La révélation des circonstances ayant précédé la mort de Naomi Musenga, 22 ans, le 29 décembre 2017, à savoir un refus inadapté et irrespectueux d'une opératrice du SAMU de Strasbourg de prendre en charge le cas de la jeune femme, continue à avoir des répercussions, notamment auprès des personnels. Certains ont même été menacés.

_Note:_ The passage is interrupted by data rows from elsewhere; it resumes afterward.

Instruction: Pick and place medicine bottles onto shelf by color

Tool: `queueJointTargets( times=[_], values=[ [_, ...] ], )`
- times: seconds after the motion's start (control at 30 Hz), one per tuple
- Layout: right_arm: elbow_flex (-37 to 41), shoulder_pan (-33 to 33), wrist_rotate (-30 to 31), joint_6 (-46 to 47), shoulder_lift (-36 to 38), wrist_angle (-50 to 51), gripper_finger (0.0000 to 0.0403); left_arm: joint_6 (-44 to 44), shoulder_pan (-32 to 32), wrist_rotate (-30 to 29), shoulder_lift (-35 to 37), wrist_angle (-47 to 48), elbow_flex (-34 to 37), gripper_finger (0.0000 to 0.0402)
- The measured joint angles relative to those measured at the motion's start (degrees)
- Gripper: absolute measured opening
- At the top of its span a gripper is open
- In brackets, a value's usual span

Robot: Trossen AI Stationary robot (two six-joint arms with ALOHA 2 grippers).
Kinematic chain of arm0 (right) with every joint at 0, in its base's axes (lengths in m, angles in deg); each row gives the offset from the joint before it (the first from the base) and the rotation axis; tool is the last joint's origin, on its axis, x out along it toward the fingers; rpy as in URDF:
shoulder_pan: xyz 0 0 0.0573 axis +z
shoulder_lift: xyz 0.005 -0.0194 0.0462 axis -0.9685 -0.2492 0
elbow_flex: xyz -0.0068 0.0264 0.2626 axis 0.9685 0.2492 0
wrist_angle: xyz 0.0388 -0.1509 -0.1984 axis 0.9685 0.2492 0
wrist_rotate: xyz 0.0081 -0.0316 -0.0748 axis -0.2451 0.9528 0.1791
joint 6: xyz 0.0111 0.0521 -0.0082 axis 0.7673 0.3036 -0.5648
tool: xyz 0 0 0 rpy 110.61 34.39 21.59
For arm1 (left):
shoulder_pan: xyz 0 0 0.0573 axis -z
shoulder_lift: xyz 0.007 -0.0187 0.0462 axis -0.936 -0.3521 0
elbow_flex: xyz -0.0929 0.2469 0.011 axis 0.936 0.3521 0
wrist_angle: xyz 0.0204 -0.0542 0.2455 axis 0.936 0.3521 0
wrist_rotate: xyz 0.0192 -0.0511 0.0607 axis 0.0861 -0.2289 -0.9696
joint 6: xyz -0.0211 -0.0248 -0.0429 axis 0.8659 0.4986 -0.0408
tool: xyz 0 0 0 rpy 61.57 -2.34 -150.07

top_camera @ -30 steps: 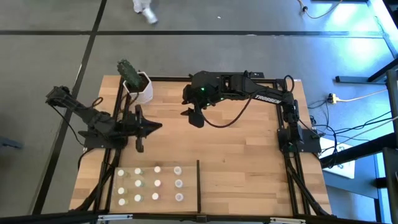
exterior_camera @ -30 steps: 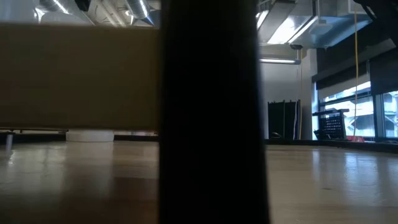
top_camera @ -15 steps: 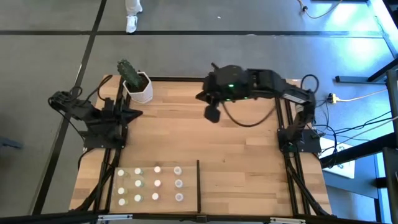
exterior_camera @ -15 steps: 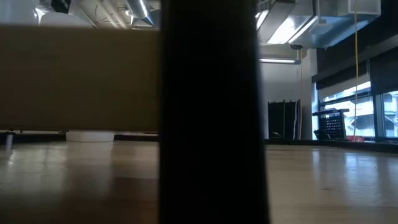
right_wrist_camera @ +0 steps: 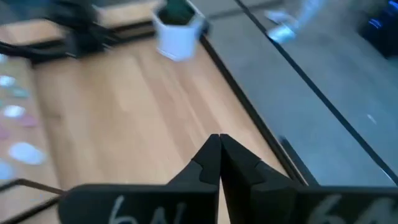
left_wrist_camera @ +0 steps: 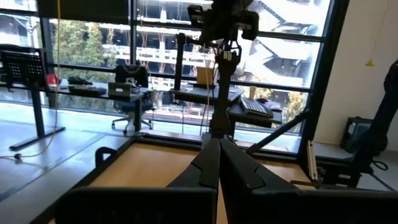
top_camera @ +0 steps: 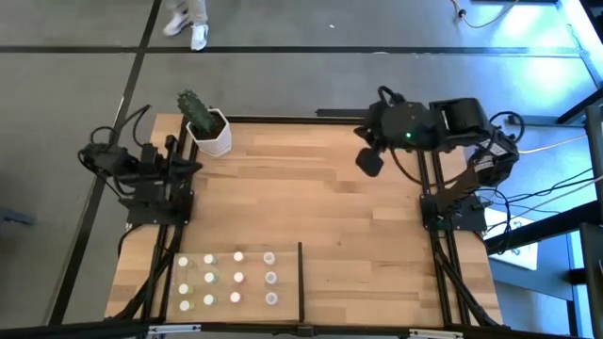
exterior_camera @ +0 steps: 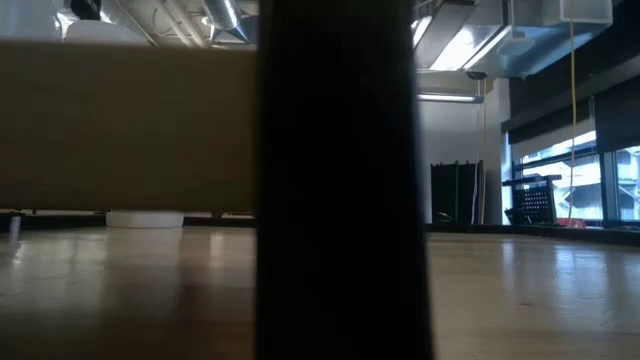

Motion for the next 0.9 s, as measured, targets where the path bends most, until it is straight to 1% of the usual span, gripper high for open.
queueJointTargets(
  times=[0.13, 0.27, 0.37, 0.47, 0.53, 0.63, 0.73, 0.9],
  values=[
    [0.07, 2.59, 4.55, 4.34, 1.91, 4.85, 0.0004, -0.04, 0.00, -2.09, 3.30, 2.29, 0.00, 0.0000],
    [1.70, 6.61, 10.85, 6.37, 5.19, 5.74, 0.0004, 0.00, 0.00, -6.12, 3.48, 3.96, 0.04, 0.0000],
    [6.43, 9.63, 14.27, 9.62, 8.80, 5.55, 0.0005, 1.14, 0.00, -6.21, 3.48, 5.54, 0.04, 0.0000],
    [14.69, 12.35, 16.28, 12.43, 14.00, 3.27, 0.0003, 1.47, 0.00, -6.82, 3.48, 6.21, 0.09, 0.0000],
    [22.08, 13.53, 18.14, 12.73, 17.94, -1.63, 0.0002, 1.47, 0.00, -7.21, 3.48, 6.26, 0.09, 0.0000],
    [34.51, 14.09, 17.62, 12.12, 25.03, -11.66, 0.0003, 1.54, 0.00, -7.50, 3.48, 6.27, 0.17, 0.0000],
    [45.84, 13.98, 14.84, 10.11, 32.73, -22.87, 0.0002, 1.66, 0.00, -8.24, 3.48, 6.24, 0.39, 0.0000],
    [63.01, 12.80, 8.79, 2.33, 44.63, -42.68, 0.0002, 2.22, 0.00, -8.90, 3.48, 6.24, 0.39, 0.0000]
  ],
)
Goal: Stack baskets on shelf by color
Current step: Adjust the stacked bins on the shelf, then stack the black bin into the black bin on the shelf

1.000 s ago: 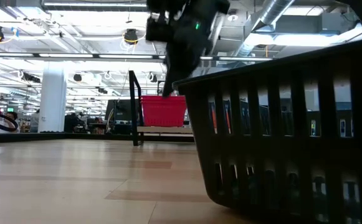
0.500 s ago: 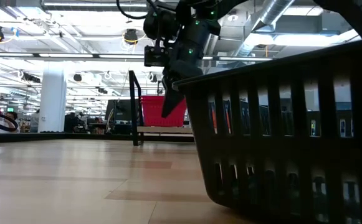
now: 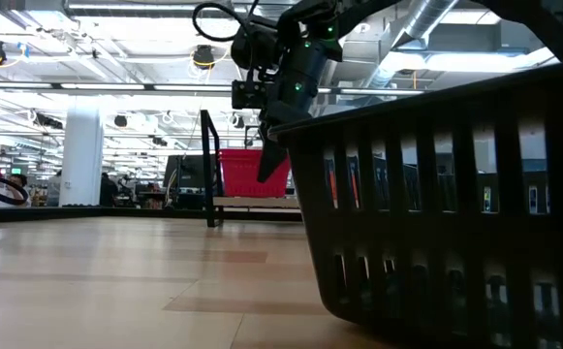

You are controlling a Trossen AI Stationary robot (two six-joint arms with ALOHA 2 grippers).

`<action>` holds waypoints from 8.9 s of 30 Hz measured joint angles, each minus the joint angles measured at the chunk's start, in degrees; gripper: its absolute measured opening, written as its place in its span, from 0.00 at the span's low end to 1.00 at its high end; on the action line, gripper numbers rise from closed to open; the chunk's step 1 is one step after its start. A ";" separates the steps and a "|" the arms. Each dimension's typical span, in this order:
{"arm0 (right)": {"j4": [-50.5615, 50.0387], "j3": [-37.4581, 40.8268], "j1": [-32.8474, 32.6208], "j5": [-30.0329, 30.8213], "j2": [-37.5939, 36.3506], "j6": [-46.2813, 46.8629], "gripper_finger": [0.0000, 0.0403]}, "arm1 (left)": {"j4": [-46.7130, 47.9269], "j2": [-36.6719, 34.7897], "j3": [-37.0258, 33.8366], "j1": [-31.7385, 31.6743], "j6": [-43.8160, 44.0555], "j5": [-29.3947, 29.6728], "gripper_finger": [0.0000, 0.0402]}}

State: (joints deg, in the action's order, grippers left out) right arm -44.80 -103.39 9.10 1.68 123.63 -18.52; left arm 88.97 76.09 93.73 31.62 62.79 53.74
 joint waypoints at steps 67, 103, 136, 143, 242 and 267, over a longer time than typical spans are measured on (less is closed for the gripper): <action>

"Des agents du Samu [services de secours français, ndlr] ont porté plainte", a indiqué la direction des Hôpitaux universitaires de Strasbourg (HUS, dans l'est), qui ne souhaite pas donner plus de détails sur le nombre de plaintes et les motifs.

"Un agent, qui s'est fait agressé verbalement, a déposé plainte", a confirmé une source syndicale.

Lire aussi: Mort de Naomi Musenga: que sait-on de l'opératrice du Samu qui a été suspendue? Trois personnes du Samu 67 "ont eu des appels téléphoniques menaçants sur leurs téléphones privés" et trois auxiliaires de régulation médicale "sont la cible de dénonciations calomnieuses et de menaces de mort sur les réseaux sociaux" où leurs noms et leurs photos ont été diffusées par un anonyme, ont détaillé les DNA. 4 agents du Samu ont été directement menacés ce vendredi 11 mai et l'une d'entre elle n'a pas pu regagner son domicile qui était encerclé par plusieurs personnes. "Le nombre d'appels agressifs est en régression", a indiqué samedi l'hôpital. Néanmoins des mesures de sécurité particulières sont maintenues.

De nombreux appels menaçants depuis mardi.

"On appelle vraiment à la non-violence", a déclaré sur BFMTV Gloire Musenga, l'un des frères de Naomi.

"On ne peut pas leur en vouloir (aux opératrices du Samu et des pompiers, ndlr)". Si elles ne l'ont pas aidée, c'est dû à des problèmes qui ont eu lieu dans leur structure. "(.) Elles n'avaient rien contre (Naomi) personnellement", a également dit Martial Musenga, un autre frère.

Une marche blanche sera organisée en mémoire de Naomi Musenga mercredi à 17H30 (15h30 GMT) à Strasbourg.